CHAPITRE VIII

 

— Écoutez, dis-je après le départ du serveur, maman n’a pu faire le coup. Elle a un alibi.

Tous deux me regardèrent et l’oncle Ambroise leva les sourcils. Je leur racontai ma conversation avec Bunny.

— Possible, dit Bassett. J’irai voir le gars. Tu connais son adresse ?

— Bien sûr.

Je lui donnai l’adresse de Bunny Wilson.

— … Il quitte son travail à une heure trente, le matin.

— Bien. Je ne ferai rien avant d’avoir causé avec lui. Quoique son témoignage puisse être sans valeur. Il est un ami de la famille – d’elle, aussi. Peut-être a-t-il un peu menti sur l’heure, pour lui être agréable.

— Pourquoi ?

Bassett haussa les épaules. Un de ces gestes qui n’implique pas l’ignorance, mais simplement le désir d’éviter de répondre. Je réagis vivement.

— Dites donc, vous…

L’oncle Ambroise posa sa main sur mon bras.

— Tais-toi, Ed. Va faire un tour dehors si tu as besoin de te calmer. C’est sérieux. Sors !

Bassett se leva pour me laisser partir. Que le diable l’emporte, ce policier !

Je sortis et marchai vite. En cherchant une cigarette dans ma poche je m’aperçus que j’en retirais une boule rouge en caoutchouc, une de celles qui se trouvaient dans la valise.

Je m’arrêtai près de l’escalier menant au métro aérien et je contemplai la balle. Un souvenir me revint, la vague représentation d’un homme jonglant avec des boules rouges, alors que je n’étais qu’un bébé. Il riait et les boules aux vives couleurs reluisaient sous la lumière de la lampe, dans la nursery de l’appartement, à Gary. J’avais cessé de pleurer pour contempler les sphères tourbillonnantes.

Cela s’était reproduit, plusieurs fois. Je me revis, marchant, cette fois-là, essayant d’attraper les boules ; il m’en avait donné une pour jouer avec, avait ri quand je l’avais portée à ma bouche.

Je devais avoir trois ans, pas beaucoup plus, en tout cas, la dernière fois. J’avais complètement oublié.

Il avait fallu la sensation de cette boule dans ma main, pour que ces jeux oubliés revinssent à ma conscience !
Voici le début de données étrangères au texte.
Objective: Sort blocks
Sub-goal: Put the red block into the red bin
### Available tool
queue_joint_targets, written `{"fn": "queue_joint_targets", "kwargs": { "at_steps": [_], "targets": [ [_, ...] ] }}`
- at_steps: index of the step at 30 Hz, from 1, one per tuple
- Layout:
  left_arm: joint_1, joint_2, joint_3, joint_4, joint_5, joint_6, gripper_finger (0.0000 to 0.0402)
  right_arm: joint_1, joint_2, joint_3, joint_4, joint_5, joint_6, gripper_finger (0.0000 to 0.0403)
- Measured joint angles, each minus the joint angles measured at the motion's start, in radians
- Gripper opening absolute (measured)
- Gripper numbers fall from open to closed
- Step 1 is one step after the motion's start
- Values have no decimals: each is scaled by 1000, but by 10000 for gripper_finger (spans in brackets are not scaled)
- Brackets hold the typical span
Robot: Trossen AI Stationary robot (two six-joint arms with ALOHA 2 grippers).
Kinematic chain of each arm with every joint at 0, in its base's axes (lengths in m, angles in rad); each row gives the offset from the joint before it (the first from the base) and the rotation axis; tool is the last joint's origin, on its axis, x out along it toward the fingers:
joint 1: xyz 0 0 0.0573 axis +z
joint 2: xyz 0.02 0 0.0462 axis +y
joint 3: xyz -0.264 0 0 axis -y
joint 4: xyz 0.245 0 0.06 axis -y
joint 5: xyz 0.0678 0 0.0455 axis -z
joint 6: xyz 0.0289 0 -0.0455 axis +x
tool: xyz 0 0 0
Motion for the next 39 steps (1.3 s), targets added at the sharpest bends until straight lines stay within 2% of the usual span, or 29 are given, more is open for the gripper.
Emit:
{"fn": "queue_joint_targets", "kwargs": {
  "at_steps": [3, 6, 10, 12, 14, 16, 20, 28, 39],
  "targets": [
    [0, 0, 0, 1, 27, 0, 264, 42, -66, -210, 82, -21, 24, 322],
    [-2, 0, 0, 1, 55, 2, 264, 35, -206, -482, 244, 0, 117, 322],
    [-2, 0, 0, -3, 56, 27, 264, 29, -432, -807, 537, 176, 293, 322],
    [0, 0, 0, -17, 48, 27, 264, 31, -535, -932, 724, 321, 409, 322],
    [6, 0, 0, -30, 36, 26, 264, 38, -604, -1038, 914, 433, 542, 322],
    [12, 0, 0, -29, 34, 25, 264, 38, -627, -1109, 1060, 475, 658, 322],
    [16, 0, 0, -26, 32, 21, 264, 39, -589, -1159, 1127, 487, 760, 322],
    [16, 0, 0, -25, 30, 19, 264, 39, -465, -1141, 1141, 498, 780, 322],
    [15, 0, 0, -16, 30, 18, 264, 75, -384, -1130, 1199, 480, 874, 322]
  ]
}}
Mais l’homme, le jongleur, je ne parvenais pas à le revoir.

Je ne me souvenais que de son rire, et des boules brillantes.
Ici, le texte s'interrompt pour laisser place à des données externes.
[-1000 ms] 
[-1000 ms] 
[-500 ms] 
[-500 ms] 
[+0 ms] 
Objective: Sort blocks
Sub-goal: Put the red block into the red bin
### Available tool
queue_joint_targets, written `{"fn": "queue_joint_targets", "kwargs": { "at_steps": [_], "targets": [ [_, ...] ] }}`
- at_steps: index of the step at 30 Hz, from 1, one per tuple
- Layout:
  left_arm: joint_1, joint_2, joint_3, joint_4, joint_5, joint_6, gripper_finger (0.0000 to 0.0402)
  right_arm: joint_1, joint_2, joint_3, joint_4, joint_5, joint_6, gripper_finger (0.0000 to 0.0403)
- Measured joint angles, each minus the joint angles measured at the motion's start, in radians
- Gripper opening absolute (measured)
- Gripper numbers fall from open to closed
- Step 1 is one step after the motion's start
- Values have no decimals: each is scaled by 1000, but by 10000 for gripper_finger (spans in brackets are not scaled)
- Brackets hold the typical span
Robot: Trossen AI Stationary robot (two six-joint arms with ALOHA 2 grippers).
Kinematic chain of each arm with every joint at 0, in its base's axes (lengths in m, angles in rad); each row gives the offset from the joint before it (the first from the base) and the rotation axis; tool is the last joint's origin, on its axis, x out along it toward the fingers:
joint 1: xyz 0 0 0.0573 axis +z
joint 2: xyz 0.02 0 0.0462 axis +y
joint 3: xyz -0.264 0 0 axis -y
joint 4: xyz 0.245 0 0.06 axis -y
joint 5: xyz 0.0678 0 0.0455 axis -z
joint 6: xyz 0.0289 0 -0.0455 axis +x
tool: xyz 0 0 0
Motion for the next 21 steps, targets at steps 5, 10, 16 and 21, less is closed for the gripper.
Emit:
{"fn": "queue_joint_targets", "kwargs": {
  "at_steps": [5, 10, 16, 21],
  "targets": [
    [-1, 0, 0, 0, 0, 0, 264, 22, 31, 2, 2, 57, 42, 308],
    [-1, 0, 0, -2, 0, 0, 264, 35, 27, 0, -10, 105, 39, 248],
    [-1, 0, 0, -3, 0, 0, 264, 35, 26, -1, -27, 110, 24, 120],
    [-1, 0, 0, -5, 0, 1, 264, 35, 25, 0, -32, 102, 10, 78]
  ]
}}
Je la lançai en l’air et la rattrapai… Serais-je capable d’apprendre à jongler avec six boules ?

Quelqu’un se mit à rire et dit :

— Tu veux des sous ?

C’était Bobby Reinhart, l’apprenti de chez Heiden, l’entrepreneur de pompes funèbres, le type qui avait identifié papa lorsqu’il était venu travailler, le jeudi matin. Il portait un complet blanc, genre Palm-Beach, qui accentuait son teint brun, ses cheveux noirs collés à la brillantine.

Il riait, et je n’aimai pas son rire déplaisant.

— Tu as dit quelque chose ? demandai-je.

L’autre cessa de rire, et son expression devint mauvaise.

Parfait ! Je souhaitai qu’il parle. Je le regardai en pensant qu’il sortait avec Gardie, qu’il avait vu papa chez l’entrepreneur, qu’il avait travaillé sur son corps, ou observé pendant que Heiden faisait le nécessaire, et…

Que diable ! Si ç’avait été quelqu’un d’autre, c’eut été différent. Mais quand on n’aime pas un type, pour commencer, et que des choses pareilles arrivent, on le hait.

Il dit :

— Qu’est-ce que c’est que ce ton…

Et il enfonça sa main droite dans la poche de son veston.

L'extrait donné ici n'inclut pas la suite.